Qui a oublié ses larmes devant les caméras de France Télévision quand, un soir de janvier 1998, Fabrice Bénichou annonça au micro de Pierre Fulla la décision de mettre un terme définitif à une carrière riche en titres et en émotions ?
Une défaite de trop contre l’Anglais Spencer Oliver, par arrêt de l’arbitre au quatrième round, eut tôt fait d’anéantir les derniers espoirs de ce formidable champion qui incarna pendant près de dix ans l’image d’une France conquérante et victorieuse.

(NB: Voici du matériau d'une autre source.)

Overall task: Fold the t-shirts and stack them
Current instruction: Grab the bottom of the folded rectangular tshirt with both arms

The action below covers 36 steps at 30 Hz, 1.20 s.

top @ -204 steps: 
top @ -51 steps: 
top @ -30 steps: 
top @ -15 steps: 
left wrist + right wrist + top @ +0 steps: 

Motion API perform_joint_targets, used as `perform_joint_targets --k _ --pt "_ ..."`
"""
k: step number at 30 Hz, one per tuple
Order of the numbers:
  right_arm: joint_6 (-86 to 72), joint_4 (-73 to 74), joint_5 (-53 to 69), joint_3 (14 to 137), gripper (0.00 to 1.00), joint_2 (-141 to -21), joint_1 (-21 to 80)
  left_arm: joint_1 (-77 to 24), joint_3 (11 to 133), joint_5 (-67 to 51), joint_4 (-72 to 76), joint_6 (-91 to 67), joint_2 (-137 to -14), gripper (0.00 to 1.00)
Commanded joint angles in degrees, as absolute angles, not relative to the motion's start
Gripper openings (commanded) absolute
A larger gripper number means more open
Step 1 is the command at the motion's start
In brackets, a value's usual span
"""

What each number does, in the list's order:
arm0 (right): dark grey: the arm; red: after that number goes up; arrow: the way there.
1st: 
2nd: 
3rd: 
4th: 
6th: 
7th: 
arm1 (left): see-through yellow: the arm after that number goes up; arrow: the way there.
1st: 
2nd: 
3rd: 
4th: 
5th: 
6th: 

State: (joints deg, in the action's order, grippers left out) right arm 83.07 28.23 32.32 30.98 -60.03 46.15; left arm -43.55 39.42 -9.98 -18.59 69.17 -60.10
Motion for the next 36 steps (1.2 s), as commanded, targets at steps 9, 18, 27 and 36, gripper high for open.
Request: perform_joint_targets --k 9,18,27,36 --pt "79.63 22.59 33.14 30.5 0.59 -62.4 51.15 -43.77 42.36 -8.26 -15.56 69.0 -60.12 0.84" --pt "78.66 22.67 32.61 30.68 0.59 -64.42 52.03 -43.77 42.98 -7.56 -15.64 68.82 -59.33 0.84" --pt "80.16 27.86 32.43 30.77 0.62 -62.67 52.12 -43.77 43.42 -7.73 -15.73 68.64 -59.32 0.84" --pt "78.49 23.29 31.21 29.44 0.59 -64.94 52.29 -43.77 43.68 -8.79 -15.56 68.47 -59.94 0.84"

Parce que Fabrice Bénichou remporta, de 1988 à 1995, trois couronnes mondiales et cinq européennes, il mérite de figurer en bonne place au panthéon des sportifs qui ont régalé des millions de spectateurs par leur courage et leur dignité. Et du courage, il lui en a fallu quand, challenger au titre continental des coqs devant le nordiste Thierry Jacob, il fut nettement dominé et mené aux points, tandis que les 3000 spectateurs de Calais multipliaient les insultes antisémites. Mais, au neuvième round, grâce à sa « grinta » légendaire, il mit littéralement K-O l’enfant du pays.
S’ensuivit une carrière en dents de scie où Fabrice alterna le meilleur (le combat héroïque contre le Colombien Mendoza, perdu aux points - 1 juge pour Bénichou contre 2 pour Mendoza - le 18 octobre 1990 au POPB, les huit victoires d’affilée remportées après l’annonce de son retrait des rings en avril 1995) et le moins bon (le K-O subi dès la troisième reprise face à l’Italien Vincenzo Belcastro pour sa première défense de titre mondial, l’échec du combat l’opposant à Raymond Armand dans la discothèque parisienne Le Palace).